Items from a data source
# # # # #

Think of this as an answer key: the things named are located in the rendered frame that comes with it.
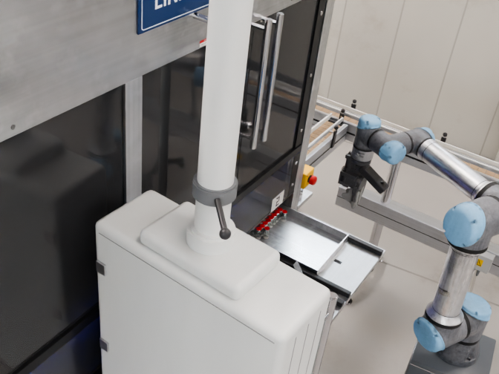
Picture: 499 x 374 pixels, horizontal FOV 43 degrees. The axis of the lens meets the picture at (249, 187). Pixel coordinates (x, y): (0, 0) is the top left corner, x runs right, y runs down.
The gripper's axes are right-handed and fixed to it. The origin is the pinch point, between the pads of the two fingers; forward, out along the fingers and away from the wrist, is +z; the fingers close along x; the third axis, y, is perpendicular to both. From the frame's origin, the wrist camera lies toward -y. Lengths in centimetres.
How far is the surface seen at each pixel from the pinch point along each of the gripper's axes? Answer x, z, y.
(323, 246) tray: 3.2, 21.2, 7.4
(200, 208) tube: 102, -59, -2
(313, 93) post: -8.4, -32.2, 27.4
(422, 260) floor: -127, 109, -8
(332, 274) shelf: 14.8, 21.4, -2.3
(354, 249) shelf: -3.4, 21.4, -2.7
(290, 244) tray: 10.2, 21.1, 17.8
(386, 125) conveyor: -91, 14, 23
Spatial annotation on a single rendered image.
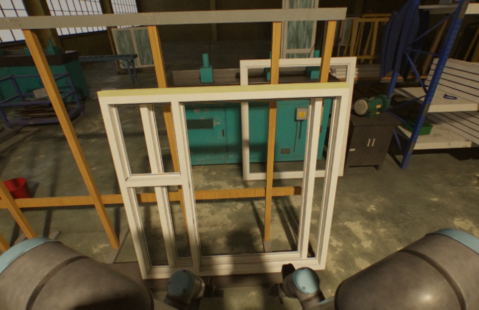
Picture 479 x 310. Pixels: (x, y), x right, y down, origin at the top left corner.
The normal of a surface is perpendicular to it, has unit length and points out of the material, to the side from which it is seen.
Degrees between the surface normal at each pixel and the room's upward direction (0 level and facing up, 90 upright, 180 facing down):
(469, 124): 90
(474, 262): 25
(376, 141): 90
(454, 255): 5
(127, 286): 53
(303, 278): 19
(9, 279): 35
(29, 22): 90
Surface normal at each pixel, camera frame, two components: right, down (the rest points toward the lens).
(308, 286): 0.11, -0.67
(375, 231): -0.02, -0.87
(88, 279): 0.46, -0.77
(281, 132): 0.04, 0.50
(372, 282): -0.72, -0.62
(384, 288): -0.61, -0.62
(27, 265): -0.13, -0.71
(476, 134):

# # # # #

Go through the data and count each line that has the word "along", then give the total alone.

2